Description of the task -
From the opening line of the records through the line bearing "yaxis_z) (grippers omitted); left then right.", set down every line exactly.

Extracted records:
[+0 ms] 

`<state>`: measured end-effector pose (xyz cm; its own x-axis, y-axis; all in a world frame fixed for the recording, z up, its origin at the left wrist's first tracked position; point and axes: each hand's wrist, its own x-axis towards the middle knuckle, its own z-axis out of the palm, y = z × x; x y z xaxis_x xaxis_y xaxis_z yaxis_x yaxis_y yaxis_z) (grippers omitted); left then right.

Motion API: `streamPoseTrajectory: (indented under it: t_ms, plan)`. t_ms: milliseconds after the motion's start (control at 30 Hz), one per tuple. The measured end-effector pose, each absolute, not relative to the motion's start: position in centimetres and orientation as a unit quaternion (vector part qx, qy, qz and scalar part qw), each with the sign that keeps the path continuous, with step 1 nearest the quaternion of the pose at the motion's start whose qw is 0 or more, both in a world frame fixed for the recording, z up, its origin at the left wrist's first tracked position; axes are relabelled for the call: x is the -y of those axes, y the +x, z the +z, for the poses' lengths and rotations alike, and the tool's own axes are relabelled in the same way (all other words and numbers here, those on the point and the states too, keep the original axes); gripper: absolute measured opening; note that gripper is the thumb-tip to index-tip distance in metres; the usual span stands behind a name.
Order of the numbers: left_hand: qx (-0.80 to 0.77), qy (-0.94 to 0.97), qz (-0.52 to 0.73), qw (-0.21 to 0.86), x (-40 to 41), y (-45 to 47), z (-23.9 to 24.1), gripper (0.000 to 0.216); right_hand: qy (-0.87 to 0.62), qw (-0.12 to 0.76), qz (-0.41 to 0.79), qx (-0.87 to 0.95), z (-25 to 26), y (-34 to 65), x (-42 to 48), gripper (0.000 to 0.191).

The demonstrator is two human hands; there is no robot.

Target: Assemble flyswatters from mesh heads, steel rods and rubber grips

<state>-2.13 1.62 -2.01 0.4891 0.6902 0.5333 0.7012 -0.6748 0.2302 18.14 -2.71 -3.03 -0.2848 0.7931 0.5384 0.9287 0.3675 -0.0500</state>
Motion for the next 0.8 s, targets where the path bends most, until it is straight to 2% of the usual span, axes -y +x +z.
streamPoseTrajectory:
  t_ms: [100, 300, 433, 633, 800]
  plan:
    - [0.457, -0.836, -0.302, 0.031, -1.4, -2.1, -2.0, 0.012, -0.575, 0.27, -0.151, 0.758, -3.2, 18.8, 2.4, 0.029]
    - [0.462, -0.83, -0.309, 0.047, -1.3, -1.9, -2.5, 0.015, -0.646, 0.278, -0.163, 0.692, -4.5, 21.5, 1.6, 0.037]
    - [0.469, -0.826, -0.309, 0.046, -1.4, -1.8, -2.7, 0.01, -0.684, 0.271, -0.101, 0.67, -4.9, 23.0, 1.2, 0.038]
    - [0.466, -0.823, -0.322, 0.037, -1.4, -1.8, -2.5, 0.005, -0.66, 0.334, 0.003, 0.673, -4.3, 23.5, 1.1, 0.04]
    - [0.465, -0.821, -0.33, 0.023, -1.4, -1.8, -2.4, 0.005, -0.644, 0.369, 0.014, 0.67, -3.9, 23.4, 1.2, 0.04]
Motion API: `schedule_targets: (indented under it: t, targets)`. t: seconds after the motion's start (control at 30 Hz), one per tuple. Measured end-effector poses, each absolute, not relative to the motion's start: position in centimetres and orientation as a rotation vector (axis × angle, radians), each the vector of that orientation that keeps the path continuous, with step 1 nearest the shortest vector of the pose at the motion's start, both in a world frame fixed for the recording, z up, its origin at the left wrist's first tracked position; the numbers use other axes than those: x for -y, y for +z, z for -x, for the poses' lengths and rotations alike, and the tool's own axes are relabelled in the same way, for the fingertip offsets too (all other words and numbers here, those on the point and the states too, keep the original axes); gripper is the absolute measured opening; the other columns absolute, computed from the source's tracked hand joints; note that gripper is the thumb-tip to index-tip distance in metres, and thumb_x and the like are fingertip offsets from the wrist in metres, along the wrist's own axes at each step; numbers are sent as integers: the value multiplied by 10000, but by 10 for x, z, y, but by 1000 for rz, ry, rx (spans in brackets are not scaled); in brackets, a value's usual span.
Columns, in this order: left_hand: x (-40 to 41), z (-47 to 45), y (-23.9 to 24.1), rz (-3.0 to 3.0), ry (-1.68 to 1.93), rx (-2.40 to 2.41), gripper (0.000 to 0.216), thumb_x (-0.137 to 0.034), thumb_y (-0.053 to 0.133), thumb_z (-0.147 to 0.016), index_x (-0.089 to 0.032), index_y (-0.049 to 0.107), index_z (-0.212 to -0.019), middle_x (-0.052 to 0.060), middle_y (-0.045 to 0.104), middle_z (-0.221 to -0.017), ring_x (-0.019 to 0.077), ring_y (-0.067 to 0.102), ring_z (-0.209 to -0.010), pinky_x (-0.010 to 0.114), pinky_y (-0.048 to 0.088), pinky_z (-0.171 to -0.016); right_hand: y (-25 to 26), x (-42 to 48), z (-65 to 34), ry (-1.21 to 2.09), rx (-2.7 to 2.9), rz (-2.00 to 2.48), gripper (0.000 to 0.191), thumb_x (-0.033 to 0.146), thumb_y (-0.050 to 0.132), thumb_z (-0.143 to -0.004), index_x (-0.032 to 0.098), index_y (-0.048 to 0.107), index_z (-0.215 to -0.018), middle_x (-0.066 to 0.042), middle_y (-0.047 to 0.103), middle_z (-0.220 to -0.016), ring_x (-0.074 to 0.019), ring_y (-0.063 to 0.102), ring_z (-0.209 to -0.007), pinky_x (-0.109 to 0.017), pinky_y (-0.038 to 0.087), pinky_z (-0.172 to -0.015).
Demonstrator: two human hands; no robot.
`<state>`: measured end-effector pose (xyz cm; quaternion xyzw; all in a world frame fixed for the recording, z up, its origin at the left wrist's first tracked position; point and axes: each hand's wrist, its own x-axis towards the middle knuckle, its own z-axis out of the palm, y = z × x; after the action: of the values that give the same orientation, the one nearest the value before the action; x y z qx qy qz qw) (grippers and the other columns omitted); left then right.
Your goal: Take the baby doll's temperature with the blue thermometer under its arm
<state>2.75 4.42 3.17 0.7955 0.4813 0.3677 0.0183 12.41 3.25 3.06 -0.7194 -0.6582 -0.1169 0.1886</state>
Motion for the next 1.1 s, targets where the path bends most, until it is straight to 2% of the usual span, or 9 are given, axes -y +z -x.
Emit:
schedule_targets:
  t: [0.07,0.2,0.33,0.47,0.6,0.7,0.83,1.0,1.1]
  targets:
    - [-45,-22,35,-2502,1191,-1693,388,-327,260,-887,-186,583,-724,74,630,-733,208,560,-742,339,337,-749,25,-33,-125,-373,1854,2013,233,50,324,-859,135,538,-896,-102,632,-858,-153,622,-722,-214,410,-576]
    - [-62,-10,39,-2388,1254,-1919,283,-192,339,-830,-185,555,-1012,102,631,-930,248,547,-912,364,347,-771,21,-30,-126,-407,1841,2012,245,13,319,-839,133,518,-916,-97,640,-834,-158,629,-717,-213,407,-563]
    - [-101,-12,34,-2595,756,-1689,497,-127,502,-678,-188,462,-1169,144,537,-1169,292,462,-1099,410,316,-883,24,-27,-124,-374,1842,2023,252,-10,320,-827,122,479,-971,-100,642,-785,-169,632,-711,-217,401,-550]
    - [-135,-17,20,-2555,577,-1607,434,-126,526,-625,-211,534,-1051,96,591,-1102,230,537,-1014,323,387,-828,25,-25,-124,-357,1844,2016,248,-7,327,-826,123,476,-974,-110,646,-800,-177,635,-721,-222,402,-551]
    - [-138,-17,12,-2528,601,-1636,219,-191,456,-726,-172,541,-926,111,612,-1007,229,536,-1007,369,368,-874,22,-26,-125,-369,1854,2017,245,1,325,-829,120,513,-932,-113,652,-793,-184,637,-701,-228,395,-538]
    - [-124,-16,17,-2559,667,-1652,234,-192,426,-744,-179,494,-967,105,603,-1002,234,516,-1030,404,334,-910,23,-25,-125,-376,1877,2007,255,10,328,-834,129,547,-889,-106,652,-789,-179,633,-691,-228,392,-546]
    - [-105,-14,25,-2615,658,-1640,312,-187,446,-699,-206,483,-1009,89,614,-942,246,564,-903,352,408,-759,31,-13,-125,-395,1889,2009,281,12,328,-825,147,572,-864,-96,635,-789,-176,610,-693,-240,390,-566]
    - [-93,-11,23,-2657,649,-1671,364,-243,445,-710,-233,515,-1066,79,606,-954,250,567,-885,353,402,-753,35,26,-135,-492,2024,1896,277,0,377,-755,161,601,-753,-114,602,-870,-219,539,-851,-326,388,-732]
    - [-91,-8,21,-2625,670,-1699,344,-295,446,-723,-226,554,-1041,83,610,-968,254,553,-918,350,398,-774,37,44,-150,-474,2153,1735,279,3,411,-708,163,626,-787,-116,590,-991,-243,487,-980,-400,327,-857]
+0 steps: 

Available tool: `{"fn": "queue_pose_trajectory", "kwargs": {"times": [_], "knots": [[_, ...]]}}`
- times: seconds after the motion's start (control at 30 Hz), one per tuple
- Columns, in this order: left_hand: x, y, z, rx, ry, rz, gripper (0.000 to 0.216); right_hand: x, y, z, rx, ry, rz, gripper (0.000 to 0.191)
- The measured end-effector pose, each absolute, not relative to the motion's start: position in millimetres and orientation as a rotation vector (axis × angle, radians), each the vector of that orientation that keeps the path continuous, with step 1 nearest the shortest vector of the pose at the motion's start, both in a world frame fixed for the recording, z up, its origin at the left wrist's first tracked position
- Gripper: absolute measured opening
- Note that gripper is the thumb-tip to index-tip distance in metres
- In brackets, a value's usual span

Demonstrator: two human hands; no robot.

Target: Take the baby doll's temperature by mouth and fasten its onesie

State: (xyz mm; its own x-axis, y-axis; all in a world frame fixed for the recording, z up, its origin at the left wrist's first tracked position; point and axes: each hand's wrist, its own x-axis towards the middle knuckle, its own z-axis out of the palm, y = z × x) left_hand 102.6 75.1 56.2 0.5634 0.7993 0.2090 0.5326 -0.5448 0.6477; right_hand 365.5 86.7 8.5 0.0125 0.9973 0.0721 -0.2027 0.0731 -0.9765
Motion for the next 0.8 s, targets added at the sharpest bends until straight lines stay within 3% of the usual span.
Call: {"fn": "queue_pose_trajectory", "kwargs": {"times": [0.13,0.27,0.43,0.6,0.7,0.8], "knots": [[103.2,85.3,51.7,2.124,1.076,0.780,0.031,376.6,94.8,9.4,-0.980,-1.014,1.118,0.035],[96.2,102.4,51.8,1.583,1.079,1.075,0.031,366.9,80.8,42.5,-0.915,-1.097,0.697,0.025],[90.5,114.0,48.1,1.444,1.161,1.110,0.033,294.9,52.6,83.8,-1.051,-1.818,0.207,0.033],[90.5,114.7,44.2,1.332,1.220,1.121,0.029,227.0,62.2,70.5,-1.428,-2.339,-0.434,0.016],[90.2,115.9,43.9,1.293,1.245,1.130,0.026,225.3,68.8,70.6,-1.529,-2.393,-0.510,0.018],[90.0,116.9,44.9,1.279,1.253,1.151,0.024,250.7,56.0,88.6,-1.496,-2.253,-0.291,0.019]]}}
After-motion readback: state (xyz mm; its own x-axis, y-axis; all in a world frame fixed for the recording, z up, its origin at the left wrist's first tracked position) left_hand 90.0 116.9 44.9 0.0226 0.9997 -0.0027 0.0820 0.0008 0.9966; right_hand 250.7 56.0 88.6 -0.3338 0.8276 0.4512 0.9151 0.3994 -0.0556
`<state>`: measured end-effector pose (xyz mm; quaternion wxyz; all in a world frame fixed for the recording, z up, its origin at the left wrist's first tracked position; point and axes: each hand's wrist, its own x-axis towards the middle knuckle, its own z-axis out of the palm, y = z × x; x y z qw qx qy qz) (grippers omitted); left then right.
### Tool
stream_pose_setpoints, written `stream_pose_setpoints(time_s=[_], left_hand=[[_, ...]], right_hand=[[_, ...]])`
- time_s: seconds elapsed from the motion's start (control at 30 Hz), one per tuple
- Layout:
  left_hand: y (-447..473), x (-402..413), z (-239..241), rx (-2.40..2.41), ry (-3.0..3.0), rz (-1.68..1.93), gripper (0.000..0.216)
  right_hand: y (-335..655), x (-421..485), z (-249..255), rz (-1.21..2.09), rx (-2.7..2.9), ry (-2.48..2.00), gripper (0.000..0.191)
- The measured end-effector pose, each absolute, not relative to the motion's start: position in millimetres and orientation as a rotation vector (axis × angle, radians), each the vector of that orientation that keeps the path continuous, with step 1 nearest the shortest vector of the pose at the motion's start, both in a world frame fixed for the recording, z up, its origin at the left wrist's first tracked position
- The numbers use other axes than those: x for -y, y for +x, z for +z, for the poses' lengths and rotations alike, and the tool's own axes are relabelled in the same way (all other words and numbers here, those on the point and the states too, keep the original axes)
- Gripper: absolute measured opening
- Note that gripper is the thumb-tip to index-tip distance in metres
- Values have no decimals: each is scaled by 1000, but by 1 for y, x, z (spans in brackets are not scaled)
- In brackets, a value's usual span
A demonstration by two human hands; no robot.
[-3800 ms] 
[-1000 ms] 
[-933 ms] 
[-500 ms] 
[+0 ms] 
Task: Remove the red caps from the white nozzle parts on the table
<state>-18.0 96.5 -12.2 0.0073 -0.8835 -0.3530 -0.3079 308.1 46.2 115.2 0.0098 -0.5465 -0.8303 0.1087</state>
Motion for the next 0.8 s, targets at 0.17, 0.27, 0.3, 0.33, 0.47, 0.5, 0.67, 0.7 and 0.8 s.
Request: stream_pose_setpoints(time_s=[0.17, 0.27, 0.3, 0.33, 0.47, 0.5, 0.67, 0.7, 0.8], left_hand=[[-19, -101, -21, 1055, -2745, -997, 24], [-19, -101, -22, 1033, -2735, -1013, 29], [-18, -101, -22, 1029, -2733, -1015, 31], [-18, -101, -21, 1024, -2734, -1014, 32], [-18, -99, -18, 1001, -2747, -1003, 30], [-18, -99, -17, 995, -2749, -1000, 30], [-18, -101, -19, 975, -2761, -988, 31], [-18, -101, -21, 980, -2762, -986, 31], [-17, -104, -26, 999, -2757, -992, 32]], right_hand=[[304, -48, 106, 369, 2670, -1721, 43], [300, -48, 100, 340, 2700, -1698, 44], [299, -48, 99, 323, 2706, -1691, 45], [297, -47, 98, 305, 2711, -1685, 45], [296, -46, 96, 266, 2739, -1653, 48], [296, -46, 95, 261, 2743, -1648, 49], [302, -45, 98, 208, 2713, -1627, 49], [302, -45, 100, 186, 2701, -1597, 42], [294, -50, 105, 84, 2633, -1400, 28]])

Exercise solution -
[+0 ms] 

`<state>`: measured end-effector pose (xyz cm; its own x-axis, y-axis; all in a world frame fixed for the recording, z up, its origin at the left wrist's first tracked position; point and axes: each hand's wrist, its own x-axis towards the middle knuckle, its own z-axis out of the palm, y = z × x; x y z xaxis_x xaxis_y xaxis_z yaxis_x yaxis_y yaxis_z) (grippers omitted); left then right.

There is nothing else to add to the answer.